Auf dem Feld der eigentlichen wirtschaftspolitischen Kernkompetenz der FDP würden die Liberalen dann vermisst, wenn es Deutschlands Wirtschaft schlecht ginge, die Weichen erkennbar falsch gestellt wären und die aktuellen Akteure Grund zum Misstrauen gäben. Doch die Wirtschaft boomt weiter, ist jedenfalls von besorgniserregenden Krisenszenarien weit entfernt, und Wirtschaftsminister Sigmar Gabriel neigt auch nicht zu sozialistischen Experimenten, die die FDP-Klientel verschrecken könnte, sondern zwingt seine Partei stattdessen sogar in einen wirtschaftsfreundlicheren Kurs der Mitte. Keine Luft auch hier für die FDP.

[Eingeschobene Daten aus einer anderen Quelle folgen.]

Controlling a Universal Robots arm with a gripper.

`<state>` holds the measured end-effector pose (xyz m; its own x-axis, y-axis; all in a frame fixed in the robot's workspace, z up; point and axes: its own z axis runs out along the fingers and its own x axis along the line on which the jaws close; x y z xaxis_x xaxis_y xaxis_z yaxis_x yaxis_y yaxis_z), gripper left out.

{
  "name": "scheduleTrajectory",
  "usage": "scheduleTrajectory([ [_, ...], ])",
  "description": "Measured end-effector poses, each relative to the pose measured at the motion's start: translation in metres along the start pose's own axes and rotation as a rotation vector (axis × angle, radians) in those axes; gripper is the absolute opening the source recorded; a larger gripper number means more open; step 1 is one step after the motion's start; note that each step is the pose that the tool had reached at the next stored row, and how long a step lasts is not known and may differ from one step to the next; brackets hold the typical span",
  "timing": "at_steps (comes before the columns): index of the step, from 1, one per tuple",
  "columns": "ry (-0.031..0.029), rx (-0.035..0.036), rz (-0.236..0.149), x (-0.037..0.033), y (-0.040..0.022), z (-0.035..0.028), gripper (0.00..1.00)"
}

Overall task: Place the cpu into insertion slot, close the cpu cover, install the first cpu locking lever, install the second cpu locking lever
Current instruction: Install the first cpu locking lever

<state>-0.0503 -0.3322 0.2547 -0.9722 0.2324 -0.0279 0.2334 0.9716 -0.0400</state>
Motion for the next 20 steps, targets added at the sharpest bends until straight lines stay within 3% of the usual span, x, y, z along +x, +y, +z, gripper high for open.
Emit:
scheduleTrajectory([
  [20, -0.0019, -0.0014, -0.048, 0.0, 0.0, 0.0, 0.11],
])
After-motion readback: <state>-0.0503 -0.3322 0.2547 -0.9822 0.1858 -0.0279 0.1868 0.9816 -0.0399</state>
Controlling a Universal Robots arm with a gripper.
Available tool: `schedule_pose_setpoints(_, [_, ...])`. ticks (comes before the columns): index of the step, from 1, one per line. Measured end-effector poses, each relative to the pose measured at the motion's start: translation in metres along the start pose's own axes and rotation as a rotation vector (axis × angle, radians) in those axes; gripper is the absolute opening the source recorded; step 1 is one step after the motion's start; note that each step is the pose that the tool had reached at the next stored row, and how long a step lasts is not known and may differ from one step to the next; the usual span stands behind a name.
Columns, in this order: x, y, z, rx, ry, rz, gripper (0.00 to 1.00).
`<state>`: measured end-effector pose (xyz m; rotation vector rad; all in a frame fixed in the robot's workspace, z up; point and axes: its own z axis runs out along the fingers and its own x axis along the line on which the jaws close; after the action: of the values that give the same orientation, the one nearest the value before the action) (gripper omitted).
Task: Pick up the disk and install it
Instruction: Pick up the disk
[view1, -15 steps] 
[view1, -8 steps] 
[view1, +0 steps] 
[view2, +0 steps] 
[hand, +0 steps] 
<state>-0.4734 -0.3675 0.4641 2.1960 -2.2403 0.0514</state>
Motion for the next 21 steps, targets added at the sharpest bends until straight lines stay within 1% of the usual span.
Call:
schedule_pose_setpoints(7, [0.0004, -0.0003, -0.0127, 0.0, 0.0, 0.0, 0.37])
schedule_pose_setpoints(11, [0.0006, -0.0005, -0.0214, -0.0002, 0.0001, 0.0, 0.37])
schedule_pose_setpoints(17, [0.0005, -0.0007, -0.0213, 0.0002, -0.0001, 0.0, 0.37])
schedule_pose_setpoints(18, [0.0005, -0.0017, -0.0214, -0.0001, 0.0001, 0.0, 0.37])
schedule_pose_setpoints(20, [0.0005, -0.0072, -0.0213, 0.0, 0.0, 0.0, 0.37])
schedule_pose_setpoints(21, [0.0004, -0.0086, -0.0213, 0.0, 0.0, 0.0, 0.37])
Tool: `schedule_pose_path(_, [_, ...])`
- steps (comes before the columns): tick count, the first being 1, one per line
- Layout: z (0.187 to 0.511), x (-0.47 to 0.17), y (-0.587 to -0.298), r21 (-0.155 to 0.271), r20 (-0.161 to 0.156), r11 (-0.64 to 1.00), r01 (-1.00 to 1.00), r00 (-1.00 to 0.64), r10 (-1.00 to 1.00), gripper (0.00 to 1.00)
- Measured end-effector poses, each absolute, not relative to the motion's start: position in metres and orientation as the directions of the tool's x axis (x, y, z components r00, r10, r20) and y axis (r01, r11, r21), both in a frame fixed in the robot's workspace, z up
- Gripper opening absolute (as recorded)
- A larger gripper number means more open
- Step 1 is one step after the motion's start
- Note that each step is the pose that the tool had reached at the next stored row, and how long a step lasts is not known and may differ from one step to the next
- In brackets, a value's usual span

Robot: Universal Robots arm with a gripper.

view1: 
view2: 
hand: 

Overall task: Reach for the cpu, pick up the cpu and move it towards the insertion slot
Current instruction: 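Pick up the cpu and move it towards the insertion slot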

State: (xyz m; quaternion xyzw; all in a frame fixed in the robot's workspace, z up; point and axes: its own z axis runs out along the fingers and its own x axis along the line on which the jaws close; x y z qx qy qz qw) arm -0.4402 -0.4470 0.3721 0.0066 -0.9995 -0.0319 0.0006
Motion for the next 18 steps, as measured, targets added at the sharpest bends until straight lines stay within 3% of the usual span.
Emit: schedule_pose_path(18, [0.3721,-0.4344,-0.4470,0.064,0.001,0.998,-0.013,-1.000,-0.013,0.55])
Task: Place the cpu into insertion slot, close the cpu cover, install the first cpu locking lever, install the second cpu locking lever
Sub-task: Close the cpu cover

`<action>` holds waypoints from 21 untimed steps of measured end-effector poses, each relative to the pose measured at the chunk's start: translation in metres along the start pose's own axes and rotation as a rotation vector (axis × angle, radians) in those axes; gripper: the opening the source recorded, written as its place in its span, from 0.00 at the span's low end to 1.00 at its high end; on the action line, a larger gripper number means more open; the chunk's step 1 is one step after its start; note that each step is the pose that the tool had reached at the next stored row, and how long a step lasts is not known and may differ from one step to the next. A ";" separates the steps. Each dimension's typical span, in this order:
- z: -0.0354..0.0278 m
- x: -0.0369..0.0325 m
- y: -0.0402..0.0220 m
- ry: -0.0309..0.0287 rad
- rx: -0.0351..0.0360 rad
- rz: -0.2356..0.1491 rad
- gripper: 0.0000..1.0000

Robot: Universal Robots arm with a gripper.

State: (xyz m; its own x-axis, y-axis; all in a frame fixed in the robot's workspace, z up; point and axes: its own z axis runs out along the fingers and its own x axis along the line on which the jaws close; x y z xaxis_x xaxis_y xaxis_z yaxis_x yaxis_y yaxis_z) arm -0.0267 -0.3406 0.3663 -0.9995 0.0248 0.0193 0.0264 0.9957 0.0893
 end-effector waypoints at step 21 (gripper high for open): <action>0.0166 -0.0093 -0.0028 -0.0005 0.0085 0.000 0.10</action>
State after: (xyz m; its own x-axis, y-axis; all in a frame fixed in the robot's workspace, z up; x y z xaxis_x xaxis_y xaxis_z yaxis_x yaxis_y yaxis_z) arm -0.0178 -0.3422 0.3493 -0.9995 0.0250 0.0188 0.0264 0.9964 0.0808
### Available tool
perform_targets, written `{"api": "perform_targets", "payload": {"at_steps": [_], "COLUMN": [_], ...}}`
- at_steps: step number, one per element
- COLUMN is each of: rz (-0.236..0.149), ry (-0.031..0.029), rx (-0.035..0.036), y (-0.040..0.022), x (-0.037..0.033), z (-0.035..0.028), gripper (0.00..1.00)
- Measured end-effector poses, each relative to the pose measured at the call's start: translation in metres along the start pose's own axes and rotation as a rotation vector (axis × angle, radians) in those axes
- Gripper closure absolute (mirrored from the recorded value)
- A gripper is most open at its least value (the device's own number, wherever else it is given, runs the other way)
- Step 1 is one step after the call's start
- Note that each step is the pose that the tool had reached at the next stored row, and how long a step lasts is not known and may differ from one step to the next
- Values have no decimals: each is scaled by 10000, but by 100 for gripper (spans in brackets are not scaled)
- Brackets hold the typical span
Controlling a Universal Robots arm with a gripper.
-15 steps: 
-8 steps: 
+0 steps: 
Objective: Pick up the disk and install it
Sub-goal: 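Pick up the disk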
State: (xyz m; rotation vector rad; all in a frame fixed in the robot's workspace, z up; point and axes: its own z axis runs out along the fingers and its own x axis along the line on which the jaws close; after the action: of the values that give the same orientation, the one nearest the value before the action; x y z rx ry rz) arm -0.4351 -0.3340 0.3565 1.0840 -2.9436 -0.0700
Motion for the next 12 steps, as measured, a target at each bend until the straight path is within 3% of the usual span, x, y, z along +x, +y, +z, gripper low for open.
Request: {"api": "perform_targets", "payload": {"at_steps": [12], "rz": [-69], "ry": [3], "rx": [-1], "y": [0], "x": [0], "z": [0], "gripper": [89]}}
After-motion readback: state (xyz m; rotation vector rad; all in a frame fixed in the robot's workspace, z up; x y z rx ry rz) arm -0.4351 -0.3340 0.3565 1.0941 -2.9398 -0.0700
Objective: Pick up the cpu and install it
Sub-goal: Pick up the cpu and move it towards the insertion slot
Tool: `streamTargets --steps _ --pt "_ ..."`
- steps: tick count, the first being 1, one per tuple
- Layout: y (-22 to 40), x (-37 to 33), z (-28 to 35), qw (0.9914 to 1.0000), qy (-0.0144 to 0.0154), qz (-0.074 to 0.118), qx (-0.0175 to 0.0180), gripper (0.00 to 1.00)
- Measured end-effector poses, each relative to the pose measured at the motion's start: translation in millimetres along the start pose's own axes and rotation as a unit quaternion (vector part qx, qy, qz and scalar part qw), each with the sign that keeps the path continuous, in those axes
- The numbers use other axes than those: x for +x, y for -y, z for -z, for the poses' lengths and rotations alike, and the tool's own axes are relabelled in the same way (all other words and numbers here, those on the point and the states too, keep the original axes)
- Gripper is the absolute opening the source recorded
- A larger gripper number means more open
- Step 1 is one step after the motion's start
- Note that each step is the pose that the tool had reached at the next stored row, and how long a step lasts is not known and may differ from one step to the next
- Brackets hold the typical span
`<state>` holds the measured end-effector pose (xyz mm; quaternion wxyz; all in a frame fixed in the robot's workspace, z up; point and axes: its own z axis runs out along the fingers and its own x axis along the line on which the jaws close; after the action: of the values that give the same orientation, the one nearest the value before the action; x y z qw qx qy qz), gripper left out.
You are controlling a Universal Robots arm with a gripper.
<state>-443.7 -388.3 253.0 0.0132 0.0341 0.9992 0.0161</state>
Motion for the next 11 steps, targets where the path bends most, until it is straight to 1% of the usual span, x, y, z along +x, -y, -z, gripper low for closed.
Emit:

So bleibt es bei dem Befund, dass für eine konsequent marktwirtschaftliche Partei, die für Freiheit des Einzelnen statt staatlicher Bevormundung steht, theoretisch viel Platz wäre, dass es praktisch aber längst ums Überleben geht: Es ist kein akuter Bedarf für die FDP zu erfühlen, so dass die Umfragen weiter in den Keller rauschen, und weil die Umfragen so schlecht bleiben, gibt es auch keinen Bedarf, sich näher mit der FDP zu beschäftigen, was ihre Wahrnehmbarkeit zusätzlich verringert. Mag Lindner in diesem Jahr auch noch so viel Mut verbreiten und seine Hoffnung darauf richten, dass "3K" erst im nächsten Jahr die Stimmungswende bringen muss, um im übernächsten den Wiedereinzug in den Bundestag einzuleiten — zur bitteren Wahrheit gehört inzwischen, dass es außerhalb des Einflussbereiches der FDP zu Verschiebungen in Grundstimmung, Alternativen oder wirtschaftlicher Lage kommen müsste, damit es mit den Liberalen wieder aufwärts gehen könnte.